Personality predicts derailment: From Sepp Blatter to Dominique Strauss-Kahn and Tony Blair, there is no shortage of qualified and competent leaders who derail. There are only two ways to prevent this. The first is to avoid promoting people with a prominent dark side into leadership roles; the second is to help leaders to tame their dark side tendencies. Neither can be attained without a comprehensive personality profile of the leader. Organizations that fail to do this, or focus only on strengths, will end up with a higher proportion of inept, toxic, and dangerous leaders. As a matter of fact, it is not uncommon for leaders to derail because they overuse their strengths.

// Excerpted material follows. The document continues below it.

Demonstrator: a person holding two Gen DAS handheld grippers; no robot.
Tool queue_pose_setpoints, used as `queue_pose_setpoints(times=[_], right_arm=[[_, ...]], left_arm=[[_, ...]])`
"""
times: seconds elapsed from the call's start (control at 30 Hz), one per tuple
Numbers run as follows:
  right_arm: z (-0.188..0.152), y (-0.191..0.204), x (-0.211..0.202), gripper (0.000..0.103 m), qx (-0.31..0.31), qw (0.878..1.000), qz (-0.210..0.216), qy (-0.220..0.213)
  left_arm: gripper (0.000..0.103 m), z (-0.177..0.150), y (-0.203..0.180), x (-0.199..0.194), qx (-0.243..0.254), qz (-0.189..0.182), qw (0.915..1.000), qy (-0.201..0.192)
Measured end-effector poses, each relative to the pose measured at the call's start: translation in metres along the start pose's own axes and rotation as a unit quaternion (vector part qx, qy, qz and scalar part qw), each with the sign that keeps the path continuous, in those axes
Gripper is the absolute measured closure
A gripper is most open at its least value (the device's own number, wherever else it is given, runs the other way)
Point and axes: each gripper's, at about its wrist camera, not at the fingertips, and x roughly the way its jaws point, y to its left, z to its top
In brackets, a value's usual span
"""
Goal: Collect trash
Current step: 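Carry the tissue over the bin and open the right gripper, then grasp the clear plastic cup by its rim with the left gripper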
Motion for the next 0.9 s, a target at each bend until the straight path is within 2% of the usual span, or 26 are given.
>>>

Talent is personality in the right place: All talent acquisition efforts share the same single goal, which is to enhance person-job fit. Although most of the key determinants of leadership effectiveness are universal (e.g., good judgment, expertise, people-skills, integrity, curiosity, and coachability), leadership performance is partly contextual. For example, leaders will perform better if their values are congruent with the mission and culture of their organizations, if their style is suitable for their teams and organizations, and if there is their experience, decision-making style, and competencies are a good match for their role. In short, talent is personality in the right place. Once you know a leader’s personality, the only thing left to do is to understand the environment in which she will operate.
In sum, most leadership development interventions will improve if organizations and coaches can gain a better understanding of their leaders, and particularly those candidates they are considering for leadership position. Selection can prevent most development problems, because development interventions should be focused on individuals most likely to benefit from them. The much underutilized science of personality provides reliable and predictive tools for de-risking organizations’ leadership choices and upgrading their leadership talent. There is no excuse for playing it by ear.